-- Task goal --
In your reply, write out the records exactly, each line intact.

——————————

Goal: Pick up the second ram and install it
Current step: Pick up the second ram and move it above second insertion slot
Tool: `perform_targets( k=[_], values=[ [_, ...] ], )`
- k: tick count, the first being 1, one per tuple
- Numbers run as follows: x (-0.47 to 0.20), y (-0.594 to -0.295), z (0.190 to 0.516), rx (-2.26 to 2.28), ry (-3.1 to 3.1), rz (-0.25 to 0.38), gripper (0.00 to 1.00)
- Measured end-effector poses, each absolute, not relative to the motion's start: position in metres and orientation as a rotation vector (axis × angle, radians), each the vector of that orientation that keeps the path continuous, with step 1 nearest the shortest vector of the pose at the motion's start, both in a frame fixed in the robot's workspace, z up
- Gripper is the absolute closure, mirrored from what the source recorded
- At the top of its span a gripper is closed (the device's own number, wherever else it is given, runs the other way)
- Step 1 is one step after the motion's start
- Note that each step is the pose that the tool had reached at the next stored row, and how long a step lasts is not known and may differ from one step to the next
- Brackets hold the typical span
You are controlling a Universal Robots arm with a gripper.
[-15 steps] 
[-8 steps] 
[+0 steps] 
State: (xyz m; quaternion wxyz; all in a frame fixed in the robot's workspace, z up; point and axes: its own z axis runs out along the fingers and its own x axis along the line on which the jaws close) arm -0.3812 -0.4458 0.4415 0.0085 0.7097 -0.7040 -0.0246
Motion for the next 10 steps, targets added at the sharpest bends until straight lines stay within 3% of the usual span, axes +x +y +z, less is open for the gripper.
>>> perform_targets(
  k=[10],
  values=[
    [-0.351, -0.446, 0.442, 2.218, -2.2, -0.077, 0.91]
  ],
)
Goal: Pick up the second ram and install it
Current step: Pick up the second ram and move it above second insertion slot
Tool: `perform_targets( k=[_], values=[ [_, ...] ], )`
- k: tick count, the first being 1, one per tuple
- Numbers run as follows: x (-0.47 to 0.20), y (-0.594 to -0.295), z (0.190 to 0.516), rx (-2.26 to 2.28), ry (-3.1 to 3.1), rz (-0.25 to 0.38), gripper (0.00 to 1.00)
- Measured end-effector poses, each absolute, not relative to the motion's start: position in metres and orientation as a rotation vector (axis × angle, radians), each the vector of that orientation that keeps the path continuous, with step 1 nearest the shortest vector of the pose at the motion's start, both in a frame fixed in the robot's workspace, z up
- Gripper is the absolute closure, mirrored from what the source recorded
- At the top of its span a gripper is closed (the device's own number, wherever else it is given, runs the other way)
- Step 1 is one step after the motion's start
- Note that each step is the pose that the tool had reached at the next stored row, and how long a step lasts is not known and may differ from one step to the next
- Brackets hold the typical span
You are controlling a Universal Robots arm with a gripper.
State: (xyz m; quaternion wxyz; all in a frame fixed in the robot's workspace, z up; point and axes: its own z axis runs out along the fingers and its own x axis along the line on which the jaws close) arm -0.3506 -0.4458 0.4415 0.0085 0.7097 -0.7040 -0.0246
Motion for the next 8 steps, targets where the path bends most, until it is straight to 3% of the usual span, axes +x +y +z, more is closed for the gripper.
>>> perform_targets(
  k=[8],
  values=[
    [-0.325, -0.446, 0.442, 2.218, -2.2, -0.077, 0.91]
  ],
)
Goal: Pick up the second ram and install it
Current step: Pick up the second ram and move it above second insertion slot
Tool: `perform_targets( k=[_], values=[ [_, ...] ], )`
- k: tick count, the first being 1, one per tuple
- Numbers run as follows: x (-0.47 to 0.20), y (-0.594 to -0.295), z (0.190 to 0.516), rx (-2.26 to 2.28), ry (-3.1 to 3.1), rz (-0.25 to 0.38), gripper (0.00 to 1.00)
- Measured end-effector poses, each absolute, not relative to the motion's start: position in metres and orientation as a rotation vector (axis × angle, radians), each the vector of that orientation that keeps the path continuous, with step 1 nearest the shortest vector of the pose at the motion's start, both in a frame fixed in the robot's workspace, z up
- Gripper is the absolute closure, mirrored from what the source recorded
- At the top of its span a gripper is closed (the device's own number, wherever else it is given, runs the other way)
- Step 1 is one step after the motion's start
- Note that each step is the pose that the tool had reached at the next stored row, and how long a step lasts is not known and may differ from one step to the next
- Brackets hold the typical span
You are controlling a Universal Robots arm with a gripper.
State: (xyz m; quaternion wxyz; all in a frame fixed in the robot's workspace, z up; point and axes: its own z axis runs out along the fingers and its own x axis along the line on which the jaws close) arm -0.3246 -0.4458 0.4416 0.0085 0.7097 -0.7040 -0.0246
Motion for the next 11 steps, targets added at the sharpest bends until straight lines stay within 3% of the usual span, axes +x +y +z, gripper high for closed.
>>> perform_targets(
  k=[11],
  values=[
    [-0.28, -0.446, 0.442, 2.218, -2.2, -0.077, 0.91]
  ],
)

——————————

-- Written solution --
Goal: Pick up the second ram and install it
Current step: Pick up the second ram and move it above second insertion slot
Tool: `perform_targets( k=[_], values=[ [_, ...] ], )`
- k: tick count, the first being 1, one per tuple
- Numbers run as follows: x (-0.47 to 0.20), y (-0.594 to -0.295), z (0.190 to 0.516), rx (-2.26 to 2.28), ry (-3.1 to 3.1), rz (-0.25 to 0.38), gripper (0.00 to 1.00)
- Measured end-effector poses, each absolute, not relative to the motion's start: position in metres and orientation as a rotation vector (axis × angle, radians), each the vector of that orientation that keeps the path continuous, with step 1 nearest the shortest vector of the pose at the motion's start, both in a frame fixed in the robot's workspace, z up
- Gripper is the absolute closure, mirrored from what the source recorded
- At the top of its span a gripper is closed (the device's own number, wherever else it is given, runs the other way)
- Step 1 is one step after the motion's start
- Note that each step is the pose that the tool had reached at the next stored row, and how long a step lasts is not known and may differ from one step to the next
- Brackets hold the typical span
You are controlling a Universal Robots arm with a gripper.
[-15 steps] 
[-8 steps] 
[+0 steps] 
State: (xyz m; quaternion wxyz; all in a frame fixed in the robot's workspace, z up; point and axes: its own z axis runs out along the fingers and its own x axis along the line on which the jaws close) arm -0.3812 -0.4458 0.4415 0.0085 0.7097 -0.7040 -0.0246
Motion for the next 10 steps, targets added at the sharpest bends until straight lines stay within 3% of the usual span, axes +x +y +z, less is open for the gripper.
>>> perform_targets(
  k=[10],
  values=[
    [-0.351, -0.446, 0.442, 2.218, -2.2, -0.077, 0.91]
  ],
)
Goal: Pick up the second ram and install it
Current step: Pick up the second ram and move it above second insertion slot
Tool: `perform_targets( k=[_], values=[ [_, ...] ], )`
- k: tick count, the first being 1, one per tuple
- Numbers run as follows: x (-0.47 to 0.20), y (-0.594 to -0.295), z (0.190 to 0.516), rx (-2.26 to 2.28), ry (-3.1 to 3.1), rz (-0.25 to 0.38), gripper (0.00 to 1.00)
- Measured end-effector poses, each absolute, not relative to the motion's start: position in metres and orientation as a rotation vector (axis × angle, radians), each the vector of that orientation that keeps the path continuous, with step 1 nearest the shortest vector of the pose at the motion's start, both in a frame fixed in the robot's workspace, z up
- Gripper is the absolute closure, mirrored from what the source recorded
- At the top of its span a gripper is closed (the device's own number, wherever else it is given, runs the other way)
- Step 1 is one step after the motion's start
- Note that each step is the pose that the tool had reached at the next stored row, and how long a step lasts is not known and may differ from one step to the next
- Brackets hold the typical span
You are controlling a Universal Robots arm with a gripper.
State: (xyz m; quaternion wxyz; all in a frame fixed in the robot's workspace, z up; point and axes: its own z axis runs out along the fingers and its own x axis along the line on which the jaws close) arm -0.3506 -0.4458 0.4415 0.0085 0.7097 -0.7040 -0.0246
Motion for the next 8 steps, targets where the path bends most, until it is straight to 3% of the usual span, axes +x +y +z, more is closed for the gripper.
>>> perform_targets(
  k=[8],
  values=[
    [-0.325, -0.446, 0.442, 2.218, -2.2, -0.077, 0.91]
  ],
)
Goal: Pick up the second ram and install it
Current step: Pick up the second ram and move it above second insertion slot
Tool: `perform_targets( k=[_], values=[ [_, ...] ], )`
- k: tick count, the first being 1, one per tuple
- Numbers run as follows: x (-0.47 to 0.20), y (-0.594 to -0.295), z (0.190 to 0.516), rx (-2.26 to 2.28), ry (-3.1 to 3.1), rz (-0.25 to 0.38), gripper (0.00 to 1.00)
- Measured end-effector poses, each absolute, not relative to the motion's start: position in metres and orientation as a rotation vector (axis × angle, radians), each the vector of that orientation that keeps the path continuous, with step 1 nearest the shortest vector of the pose at the motion's start, both in a frame fixed in the robot's workspace, z up
- Gripper is the absolute closure, mirrored from what the source recorded
- At the top of its span a gripper is closed (the device's own number, wherever else it is given, runs the other way)
- Step 1 is one step after the motion's start
- Note that each step is the pose that the tool had reached at the next stored row, and how long a step lasts is not known and may differ from one step to the next
- Brackets hold the typical span
You are controlling a Universal Robots arm with a gripper.
State: (xyz m; quaternion wxyz; all in a frame fixed in the robot's workspace, z up; point and axes: its own z axis runs out along the fingers and its own x axis along the line on which the jaws close) arm -0.3246 -0.4458 0.4416 0.0085 0.7097 -0.7040 -0.0246
Motion for the next 11 steps, targets added at the sharpest bends until straight lines stay within 3% of the usual span, axes +x +y +z, gripper high for closed.
>>> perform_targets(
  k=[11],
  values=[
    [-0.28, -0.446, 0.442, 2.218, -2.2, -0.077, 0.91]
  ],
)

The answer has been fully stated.